Canada’s HIV exposure laws are just going too, too far. Now, a “former poster child” for HIV-positive hemophiliacs has been sentenced to 14 months in prison for having unprotected sex with two women without disclosing his HIV status. Neither women became HIV-positive.

The 34 year-old man, from Niagara, Ontario, who was infected with HIV at the age of nine, and was diagnosed with cancer in 2002, was not considered sick enough to serve his sentence in the community.

“I deeply regret you are so sick,” Judge Donald Taliano said, adding that G had been dealt a cruel hand.

But the judge said the behaviour that led to G’s imprisonment was “callous” and “selfish.”

[…] Taliano said denunciation and deterrence must be part of G’s sentence.

G, who had no criminal record, was respected and admired by family and friends, yet put the lives of people he cared about in great danger, Taliano said.

The judge said he “shuddered” to think what others without the same character traits would do.

“Unless there are extraordinary circumstances, a period of prison must be imposed,” Taliano said.

The two complainants testified that it had been so distressing to find out a man they had slept with had HIV that they became unwell themselves.

Both women have had difficulty trusting others because of G’s betrayal.

One woman told court earlier this month that her life had been turned upside down after months of anxiety.

“I couldn’t eat. I couldn’t sleep. It consumed my every thought,” the woman testified.

She went to counselling to deal with the trauma.

The other woman was outgoing prior to the relationship, but afterwards became withdrawn. She waited six months to find out if she was HIV positive, stopped sleeping, started drinking and lost her job.

I don’t doubt the veracity of their statements, but one has to wonder whether Canada’s laws, which suggest that he is totally responsibile for the way they responded to the ‘shock’ of finding out a sexual partner was HIV-positive, completely undoes every safer sex message ever made?

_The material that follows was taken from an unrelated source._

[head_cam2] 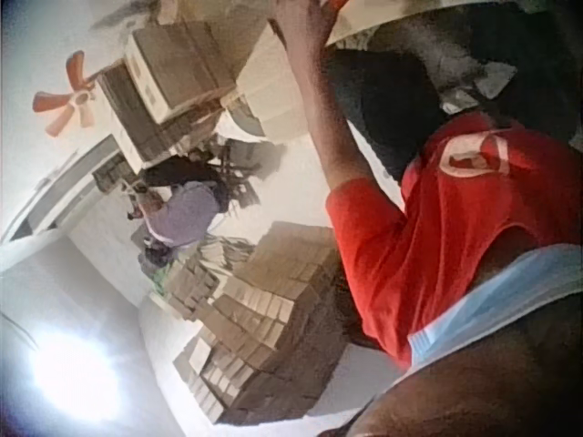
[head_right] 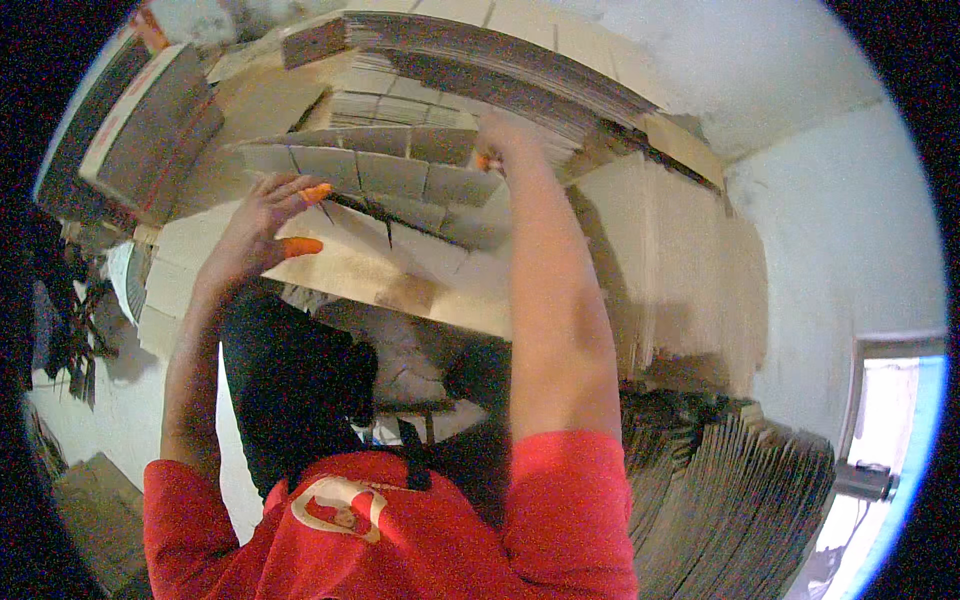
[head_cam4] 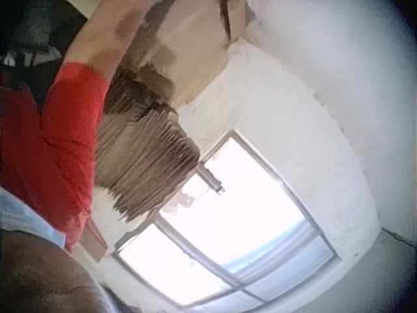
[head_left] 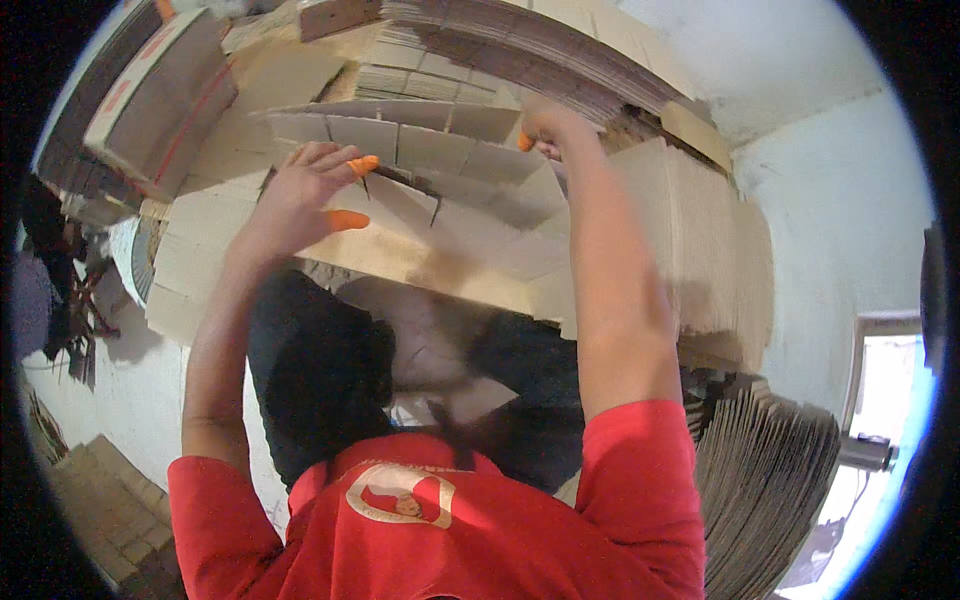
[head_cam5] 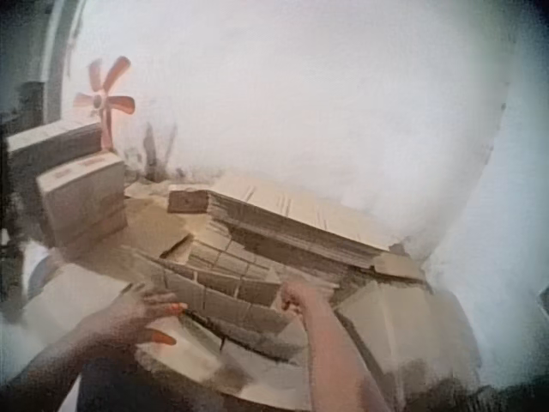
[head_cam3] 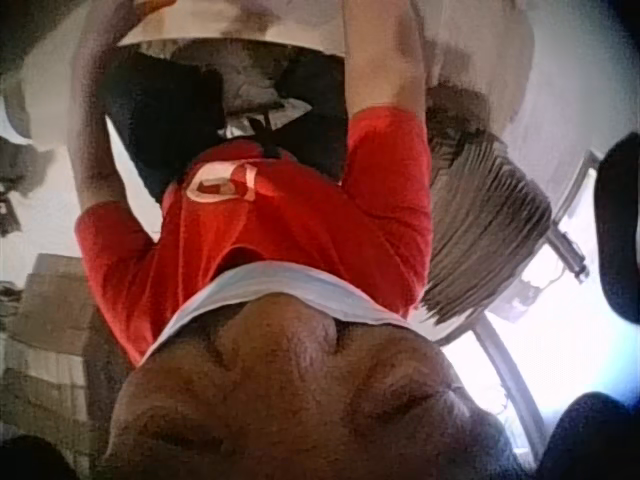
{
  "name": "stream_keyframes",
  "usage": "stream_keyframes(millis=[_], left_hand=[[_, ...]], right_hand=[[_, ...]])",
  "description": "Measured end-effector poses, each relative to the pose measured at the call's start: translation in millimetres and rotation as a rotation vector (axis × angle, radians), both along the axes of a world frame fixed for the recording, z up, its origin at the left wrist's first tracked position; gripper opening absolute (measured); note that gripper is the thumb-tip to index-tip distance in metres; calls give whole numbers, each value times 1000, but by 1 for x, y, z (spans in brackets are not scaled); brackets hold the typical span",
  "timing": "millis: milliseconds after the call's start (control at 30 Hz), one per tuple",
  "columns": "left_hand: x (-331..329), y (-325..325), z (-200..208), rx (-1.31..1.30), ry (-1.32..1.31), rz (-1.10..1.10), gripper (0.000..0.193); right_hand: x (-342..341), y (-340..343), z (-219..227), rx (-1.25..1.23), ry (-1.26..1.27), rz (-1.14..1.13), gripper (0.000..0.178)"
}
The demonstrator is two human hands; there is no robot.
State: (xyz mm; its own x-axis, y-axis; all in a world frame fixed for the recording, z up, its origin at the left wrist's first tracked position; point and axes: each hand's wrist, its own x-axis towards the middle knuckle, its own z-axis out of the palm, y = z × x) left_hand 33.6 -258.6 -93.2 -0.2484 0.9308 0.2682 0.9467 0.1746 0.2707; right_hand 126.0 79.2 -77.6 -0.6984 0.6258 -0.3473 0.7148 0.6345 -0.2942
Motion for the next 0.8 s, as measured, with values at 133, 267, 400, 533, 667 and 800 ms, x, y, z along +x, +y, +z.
stream_keyframes(millis=[133, 267, 400, 533, 667, 800], left_hand=[[14, 8, -9, 149, 126, -53, 63], [14, 23, -25, 209, 165, -120, 51], [21, 22, -44, 197, -72, -89, 41], [34, 50, -19, 411, 195, -86, 34], [24, 59, -21, 262, 64, -188, 22], [39, 34, -21, 118, -158, -274, 13]], right_hand=[[21, 2, 5, -221, 142, -166, 11], [100, 0, 13, 746, 523, 371, 19], [198, -67, 31, 780, 448, 379, 34], [224, -113, 49, 431, -83, 16, 51], [252, -111, 2, 338, 229, 120, 62], [262, -118, -4, 164, 249, -42, 70]])
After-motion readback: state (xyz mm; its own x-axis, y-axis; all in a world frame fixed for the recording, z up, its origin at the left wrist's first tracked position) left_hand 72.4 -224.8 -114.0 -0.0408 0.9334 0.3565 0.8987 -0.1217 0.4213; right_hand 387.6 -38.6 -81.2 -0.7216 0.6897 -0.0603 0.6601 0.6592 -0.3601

Doesn’t their response say more about these women’s notions of responsibility and blame and the stigma of HIV than serve as evidence of a ‘crime’?

 

 

Conviction

Sentencing postponed for man who didn't tell partners he was HIV-positive

July 23, 2008
Source: The St Catharine's Standard

Green opts for custody until Sept. 11 hearing

By Karena Walter, The St. Catharines Standard

The first person in Niagara to be charged criminally for failing to tell a sexual partner he was HIV-positive will be sentenced this fall.

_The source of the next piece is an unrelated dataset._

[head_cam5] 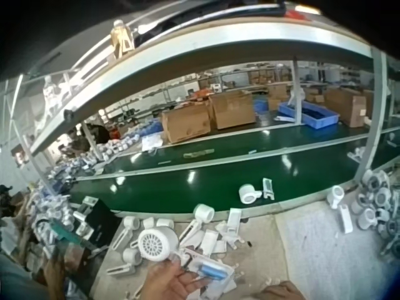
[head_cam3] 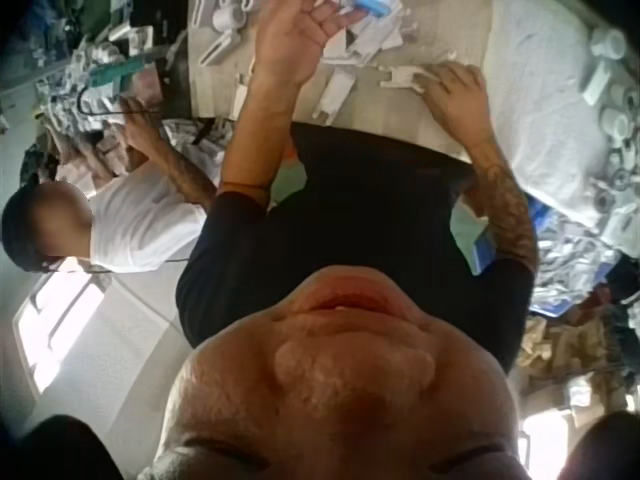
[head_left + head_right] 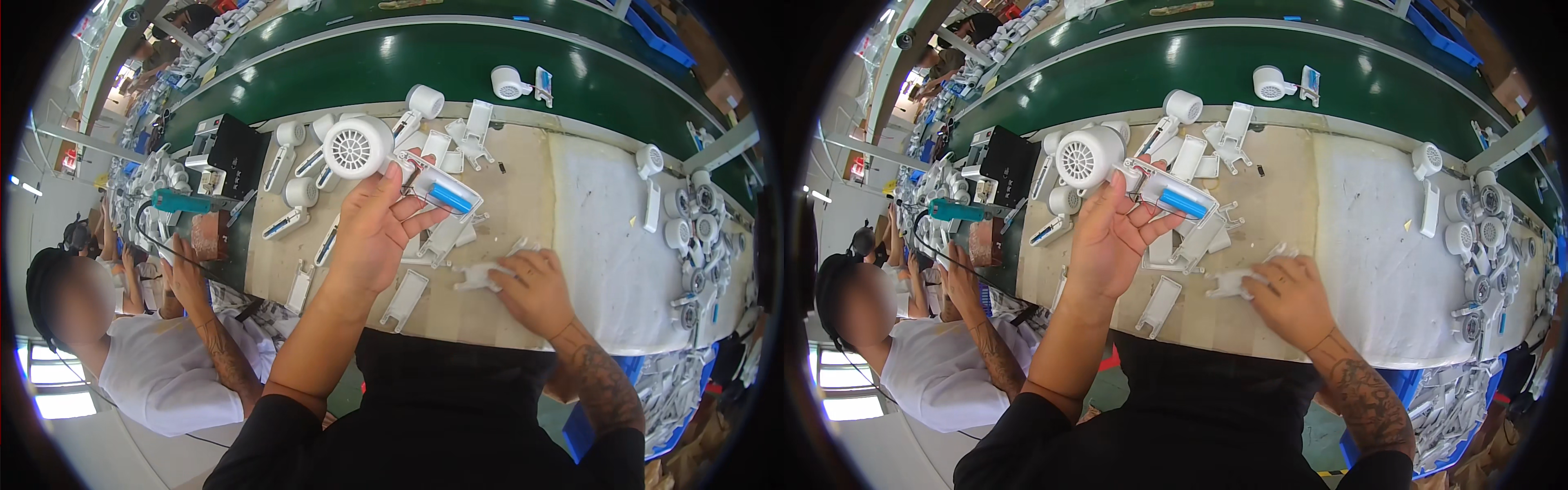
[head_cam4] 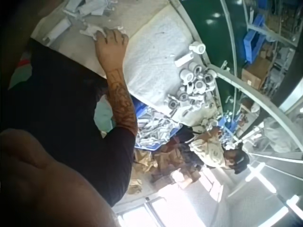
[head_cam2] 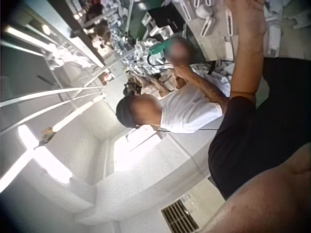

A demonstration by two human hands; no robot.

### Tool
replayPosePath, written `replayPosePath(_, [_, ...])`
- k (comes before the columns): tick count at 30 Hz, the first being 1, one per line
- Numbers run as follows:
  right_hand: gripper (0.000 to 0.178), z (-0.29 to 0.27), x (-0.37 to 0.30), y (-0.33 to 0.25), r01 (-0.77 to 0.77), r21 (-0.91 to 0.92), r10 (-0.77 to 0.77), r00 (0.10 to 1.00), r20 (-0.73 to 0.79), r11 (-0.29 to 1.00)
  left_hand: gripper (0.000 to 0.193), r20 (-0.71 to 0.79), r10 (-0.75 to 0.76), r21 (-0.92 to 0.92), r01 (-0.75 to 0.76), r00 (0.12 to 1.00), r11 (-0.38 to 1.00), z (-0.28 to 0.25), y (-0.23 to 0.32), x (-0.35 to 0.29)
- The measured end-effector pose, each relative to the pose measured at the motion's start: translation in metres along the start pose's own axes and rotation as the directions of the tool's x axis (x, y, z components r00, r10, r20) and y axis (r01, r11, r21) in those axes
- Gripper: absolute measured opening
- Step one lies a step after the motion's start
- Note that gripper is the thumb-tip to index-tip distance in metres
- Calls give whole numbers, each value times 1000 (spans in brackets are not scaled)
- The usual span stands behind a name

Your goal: Assembling handheld portable fans by joining components like handles, motors, and covers.

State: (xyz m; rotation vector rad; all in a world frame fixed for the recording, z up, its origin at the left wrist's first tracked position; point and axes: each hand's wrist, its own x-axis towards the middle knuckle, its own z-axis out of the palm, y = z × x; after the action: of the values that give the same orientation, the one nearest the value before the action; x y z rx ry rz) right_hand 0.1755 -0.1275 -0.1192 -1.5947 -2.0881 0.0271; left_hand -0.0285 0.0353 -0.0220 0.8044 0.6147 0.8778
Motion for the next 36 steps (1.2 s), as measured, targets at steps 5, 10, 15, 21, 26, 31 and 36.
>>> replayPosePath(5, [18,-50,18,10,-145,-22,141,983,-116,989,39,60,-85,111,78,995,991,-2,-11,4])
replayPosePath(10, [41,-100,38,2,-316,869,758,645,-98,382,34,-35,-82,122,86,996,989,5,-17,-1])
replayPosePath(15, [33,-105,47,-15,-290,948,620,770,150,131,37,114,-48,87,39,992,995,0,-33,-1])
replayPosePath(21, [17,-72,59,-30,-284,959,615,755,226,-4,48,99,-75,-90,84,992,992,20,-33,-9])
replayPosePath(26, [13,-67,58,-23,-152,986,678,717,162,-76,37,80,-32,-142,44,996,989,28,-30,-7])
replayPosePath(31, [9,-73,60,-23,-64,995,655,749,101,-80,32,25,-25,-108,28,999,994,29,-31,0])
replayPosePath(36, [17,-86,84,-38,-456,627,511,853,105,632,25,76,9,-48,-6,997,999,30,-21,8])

Patrick Green, 34, was scheduled to be sentenced in Superior Court on Tuesday, but presiding Judge Donald Taliano was not available.

The St. Catharines man pleaded guilty on April 25 to two counts of attempted aggravated sexual assault on two St. Catharines women.

Green voluntarily put himself into custody on Tuesday.

His lawyer, Peter Barr, told fill-in Judge Joseph Quinn that his client requested his judicial release order be cancelled.

Green was anticipating custody and “set his mind to it,” Barr said.

Assistant Crown attorney Rick Monette said he had no objection. Green removed his tie and went with officers to the holding cells.

The sentencing hearing was adjourned to Sept. 11.

Green was arrested by police in December 2005 following a complaint from a woman who claimed her sexual partner didn’t tell her he was HIV-positive. A second charge was laid later that month involving another complainant.

A hemophiliac, Green was given a tainted blood transfusion in the 1980s.

He was diagnosed as being HIV-positive years before he had sex with the women, whose identities are protected under a publication ban.